## AIM OF THE TASK:
The stretch from the line with "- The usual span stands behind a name" through the line with "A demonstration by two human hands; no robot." in the records below: write it out exactly, and nothing else.

## EXERCISE MATERIAL:
::::::::

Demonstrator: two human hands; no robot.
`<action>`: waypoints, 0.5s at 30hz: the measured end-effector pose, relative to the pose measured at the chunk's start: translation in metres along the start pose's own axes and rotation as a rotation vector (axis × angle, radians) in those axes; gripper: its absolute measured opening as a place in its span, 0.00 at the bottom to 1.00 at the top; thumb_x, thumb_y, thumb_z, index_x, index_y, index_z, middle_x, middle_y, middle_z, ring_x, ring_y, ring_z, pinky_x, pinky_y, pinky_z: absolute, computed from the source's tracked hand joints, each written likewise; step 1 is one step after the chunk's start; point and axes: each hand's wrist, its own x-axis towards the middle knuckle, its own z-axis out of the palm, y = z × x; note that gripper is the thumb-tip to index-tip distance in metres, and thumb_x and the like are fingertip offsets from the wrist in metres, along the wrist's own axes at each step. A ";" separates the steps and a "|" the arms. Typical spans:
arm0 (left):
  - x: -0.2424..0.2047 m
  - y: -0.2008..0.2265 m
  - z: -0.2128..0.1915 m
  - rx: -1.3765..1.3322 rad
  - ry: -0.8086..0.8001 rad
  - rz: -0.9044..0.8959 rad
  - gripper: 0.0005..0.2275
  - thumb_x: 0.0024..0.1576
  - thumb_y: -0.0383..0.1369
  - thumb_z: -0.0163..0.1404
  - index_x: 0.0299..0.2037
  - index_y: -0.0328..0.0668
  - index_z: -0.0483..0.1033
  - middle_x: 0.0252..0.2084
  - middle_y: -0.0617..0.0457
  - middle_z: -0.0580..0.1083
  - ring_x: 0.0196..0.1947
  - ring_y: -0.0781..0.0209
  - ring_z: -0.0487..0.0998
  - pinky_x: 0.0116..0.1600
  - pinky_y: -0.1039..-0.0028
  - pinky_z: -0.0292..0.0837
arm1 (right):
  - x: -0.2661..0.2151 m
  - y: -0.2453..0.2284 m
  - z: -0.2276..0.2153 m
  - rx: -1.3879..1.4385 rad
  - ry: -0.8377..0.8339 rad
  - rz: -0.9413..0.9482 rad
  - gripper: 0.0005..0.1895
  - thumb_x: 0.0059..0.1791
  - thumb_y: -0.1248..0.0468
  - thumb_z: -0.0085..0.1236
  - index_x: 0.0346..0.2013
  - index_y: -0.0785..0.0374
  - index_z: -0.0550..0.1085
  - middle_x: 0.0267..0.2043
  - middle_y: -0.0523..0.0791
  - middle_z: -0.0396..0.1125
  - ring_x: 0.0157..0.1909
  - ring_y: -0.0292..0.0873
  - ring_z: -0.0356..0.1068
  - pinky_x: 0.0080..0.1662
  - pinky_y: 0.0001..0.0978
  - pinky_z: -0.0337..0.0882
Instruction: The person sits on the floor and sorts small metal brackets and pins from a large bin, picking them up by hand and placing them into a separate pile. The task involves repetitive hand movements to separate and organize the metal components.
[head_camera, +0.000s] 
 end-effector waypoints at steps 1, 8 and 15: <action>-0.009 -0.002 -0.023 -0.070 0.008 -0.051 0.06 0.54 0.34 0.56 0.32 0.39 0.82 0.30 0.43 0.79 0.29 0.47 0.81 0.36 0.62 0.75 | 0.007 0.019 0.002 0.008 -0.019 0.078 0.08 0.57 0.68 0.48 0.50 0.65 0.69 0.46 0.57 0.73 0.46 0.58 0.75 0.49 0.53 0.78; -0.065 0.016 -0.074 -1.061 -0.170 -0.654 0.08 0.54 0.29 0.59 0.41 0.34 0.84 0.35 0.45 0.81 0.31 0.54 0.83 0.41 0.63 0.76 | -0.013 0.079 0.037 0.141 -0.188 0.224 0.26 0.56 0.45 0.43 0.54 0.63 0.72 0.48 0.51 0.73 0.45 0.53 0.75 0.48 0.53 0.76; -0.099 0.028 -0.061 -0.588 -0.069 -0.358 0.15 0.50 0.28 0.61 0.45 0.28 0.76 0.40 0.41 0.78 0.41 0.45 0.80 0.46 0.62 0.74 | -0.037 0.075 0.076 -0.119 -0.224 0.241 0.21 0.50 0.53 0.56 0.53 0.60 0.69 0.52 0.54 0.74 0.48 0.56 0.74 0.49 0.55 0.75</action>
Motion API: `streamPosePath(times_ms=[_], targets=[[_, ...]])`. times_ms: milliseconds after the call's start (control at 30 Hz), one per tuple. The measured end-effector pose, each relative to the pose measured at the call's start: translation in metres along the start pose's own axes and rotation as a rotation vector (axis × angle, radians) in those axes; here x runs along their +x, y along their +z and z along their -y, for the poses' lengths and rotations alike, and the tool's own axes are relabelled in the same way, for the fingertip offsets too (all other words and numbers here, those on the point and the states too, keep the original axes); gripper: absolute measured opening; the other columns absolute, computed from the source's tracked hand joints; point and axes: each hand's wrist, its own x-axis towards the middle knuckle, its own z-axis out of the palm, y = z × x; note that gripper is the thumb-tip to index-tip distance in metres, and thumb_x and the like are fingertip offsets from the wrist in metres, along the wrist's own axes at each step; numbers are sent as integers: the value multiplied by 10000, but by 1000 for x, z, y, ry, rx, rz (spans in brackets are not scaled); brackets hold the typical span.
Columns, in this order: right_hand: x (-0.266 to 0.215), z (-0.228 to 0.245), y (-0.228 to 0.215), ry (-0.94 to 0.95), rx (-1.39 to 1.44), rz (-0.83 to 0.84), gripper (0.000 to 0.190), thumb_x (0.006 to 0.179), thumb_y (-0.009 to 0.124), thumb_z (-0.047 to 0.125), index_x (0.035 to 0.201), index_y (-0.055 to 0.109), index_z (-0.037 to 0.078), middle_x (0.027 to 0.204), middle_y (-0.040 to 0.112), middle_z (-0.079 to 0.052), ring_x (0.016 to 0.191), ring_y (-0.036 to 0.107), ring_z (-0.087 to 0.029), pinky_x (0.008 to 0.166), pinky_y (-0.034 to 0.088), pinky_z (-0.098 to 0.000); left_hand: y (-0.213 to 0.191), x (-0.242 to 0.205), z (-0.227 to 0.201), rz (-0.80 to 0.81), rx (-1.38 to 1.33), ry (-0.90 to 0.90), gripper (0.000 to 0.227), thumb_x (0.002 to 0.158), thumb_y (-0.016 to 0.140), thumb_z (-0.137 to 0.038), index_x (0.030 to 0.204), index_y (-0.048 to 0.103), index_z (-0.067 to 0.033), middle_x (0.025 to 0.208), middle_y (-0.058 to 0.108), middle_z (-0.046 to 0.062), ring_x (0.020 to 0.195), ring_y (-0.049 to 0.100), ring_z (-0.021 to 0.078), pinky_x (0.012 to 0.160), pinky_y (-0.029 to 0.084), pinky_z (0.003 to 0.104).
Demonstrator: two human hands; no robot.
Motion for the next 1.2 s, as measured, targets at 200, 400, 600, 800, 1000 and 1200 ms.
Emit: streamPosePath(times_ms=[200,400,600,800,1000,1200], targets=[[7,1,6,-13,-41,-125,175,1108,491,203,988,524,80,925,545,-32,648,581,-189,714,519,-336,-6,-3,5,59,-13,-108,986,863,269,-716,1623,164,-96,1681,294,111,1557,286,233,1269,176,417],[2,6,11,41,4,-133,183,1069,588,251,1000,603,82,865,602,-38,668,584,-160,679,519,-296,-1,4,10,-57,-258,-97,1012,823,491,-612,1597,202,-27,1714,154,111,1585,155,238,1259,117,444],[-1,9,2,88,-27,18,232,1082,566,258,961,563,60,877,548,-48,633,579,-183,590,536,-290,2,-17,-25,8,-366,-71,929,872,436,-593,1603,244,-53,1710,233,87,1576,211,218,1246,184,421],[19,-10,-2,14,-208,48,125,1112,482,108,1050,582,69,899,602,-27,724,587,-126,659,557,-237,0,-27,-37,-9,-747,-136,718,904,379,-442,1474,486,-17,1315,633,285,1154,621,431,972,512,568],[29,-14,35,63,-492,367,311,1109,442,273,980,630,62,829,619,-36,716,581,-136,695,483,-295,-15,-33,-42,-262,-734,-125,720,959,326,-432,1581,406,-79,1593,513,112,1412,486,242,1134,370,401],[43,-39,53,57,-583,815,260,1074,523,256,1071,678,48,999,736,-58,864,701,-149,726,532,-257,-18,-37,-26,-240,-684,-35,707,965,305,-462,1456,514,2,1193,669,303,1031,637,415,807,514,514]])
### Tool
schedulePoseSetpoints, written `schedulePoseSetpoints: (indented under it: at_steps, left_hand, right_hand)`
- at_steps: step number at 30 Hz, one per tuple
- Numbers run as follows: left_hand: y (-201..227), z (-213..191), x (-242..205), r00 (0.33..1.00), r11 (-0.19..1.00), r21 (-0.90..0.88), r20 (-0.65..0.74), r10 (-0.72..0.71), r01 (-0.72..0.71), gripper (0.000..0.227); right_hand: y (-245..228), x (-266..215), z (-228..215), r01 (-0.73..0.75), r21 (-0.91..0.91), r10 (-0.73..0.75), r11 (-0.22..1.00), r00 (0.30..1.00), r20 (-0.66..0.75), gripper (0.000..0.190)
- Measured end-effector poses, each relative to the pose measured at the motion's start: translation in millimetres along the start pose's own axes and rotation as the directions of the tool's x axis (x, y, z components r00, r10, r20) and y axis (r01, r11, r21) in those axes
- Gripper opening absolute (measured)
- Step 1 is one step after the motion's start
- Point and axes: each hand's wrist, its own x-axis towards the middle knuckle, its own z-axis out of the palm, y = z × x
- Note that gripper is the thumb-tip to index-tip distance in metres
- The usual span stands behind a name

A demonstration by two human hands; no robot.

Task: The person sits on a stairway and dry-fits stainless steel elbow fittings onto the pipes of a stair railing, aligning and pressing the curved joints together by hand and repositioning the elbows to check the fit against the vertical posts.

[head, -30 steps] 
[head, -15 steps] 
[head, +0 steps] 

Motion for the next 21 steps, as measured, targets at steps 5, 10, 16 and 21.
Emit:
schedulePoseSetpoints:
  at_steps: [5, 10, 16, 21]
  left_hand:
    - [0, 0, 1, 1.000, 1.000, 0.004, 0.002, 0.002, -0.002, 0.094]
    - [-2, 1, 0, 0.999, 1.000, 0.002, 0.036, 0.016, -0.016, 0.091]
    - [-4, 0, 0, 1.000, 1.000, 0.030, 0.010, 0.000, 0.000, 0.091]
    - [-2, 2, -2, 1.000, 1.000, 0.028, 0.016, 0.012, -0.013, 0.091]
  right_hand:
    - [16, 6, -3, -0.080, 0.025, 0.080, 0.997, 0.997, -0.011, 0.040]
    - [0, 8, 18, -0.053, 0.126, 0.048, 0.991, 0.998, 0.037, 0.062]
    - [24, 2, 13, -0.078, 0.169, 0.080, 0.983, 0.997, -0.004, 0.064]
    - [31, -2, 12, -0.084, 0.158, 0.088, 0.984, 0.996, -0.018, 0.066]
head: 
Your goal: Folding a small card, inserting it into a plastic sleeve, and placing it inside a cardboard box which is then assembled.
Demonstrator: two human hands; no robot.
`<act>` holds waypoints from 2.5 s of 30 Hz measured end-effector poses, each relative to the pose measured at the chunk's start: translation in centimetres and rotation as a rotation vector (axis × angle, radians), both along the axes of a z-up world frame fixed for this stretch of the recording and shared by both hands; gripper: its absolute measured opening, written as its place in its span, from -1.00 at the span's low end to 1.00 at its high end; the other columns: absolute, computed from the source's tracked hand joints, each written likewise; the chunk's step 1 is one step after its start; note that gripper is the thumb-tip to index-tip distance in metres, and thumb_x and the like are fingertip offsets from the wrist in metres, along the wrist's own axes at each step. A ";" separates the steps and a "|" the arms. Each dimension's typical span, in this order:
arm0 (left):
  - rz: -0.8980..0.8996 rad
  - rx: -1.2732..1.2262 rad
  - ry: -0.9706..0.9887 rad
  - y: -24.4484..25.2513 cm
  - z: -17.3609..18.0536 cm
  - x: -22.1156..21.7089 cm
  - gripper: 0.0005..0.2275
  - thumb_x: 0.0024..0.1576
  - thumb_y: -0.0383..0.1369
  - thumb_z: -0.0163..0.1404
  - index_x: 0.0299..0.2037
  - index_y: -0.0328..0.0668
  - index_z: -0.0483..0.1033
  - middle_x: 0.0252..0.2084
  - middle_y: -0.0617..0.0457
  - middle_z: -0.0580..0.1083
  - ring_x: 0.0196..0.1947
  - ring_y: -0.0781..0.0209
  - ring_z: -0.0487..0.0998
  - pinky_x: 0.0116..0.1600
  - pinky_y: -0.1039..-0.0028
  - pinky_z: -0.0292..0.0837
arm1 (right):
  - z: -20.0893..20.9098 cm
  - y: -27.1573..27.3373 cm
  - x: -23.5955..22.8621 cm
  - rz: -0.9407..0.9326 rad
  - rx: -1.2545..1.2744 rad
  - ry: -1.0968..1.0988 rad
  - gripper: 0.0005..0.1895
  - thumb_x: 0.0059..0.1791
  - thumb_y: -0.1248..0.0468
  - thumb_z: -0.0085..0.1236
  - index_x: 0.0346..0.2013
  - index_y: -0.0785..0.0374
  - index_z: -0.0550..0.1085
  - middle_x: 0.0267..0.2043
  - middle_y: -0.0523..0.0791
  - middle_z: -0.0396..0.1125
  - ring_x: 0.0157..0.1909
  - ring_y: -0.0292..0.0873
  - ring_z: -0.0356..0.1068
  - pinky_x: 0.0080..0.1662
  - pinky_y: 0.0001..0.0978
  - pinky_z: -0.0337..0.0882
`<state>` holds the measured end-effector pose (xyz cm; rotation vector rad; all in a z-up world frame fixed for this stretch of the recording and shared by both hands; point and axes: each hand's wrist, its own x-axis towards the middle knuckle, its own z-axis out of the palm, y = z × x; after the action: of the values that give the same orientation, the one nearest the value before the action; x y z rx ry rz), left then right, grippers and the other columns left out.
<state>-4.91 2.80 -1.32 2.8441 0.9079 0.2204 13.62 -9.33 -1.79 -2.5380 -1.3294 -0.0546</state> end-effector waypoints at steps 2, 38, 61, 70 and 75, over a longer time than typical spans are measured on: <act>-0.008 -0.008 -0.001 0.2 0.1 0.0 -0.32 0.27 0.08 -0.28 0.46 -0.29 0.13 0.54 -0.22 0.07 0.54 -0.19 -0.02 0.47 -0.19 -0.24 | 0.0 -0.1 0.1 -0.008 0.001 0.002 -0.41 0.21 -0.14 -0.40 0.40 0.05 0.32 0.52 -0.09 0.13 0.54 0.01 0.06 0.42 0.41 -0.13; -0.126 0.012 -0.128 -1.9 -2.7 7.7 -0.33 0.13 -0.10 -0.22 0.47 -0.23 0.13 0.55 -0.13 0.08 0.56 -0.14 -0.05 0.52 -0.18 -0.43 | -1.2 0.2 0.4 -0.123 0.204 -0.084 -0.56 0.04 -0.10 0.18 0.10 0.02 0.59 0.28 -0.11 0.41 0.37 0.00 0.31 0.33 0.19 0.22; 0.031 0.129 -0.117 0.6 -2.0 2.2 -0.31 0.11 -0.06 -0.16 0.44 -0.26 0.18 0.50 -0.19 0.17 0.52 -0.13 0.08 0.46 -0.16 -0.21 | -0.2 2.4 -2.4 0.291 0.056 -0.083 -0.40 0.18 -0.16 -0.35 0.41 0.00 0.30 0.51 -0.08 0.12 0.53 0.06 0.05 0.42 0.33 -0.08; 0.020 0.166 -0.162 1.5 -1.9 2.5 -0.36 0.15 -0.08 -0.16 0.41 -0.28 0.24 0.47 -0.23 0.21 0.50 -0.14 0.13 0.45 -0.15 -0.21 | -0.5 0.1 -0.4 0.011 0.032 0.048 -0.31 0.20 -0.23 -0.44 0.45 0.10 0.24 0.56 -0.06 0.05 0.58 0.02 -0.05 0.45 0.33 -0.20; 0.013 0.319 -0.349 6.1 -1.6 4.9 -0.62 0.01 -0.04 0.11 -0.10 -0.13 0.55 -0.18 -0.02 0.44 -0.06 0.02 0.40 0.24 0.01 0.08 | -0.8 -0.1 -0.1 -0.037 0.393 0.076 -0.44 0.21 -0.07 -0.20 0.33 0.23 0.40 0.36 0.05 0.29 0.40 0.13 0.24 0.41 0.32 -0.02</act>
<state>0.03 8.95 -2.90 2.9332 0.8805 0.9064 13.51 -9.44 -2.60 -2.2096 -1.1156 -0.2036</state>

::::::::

## YOUR RESPONSE:
- The usual span stands behind a name

A demonstration by two human hands; no robot.

The output contains nothing more.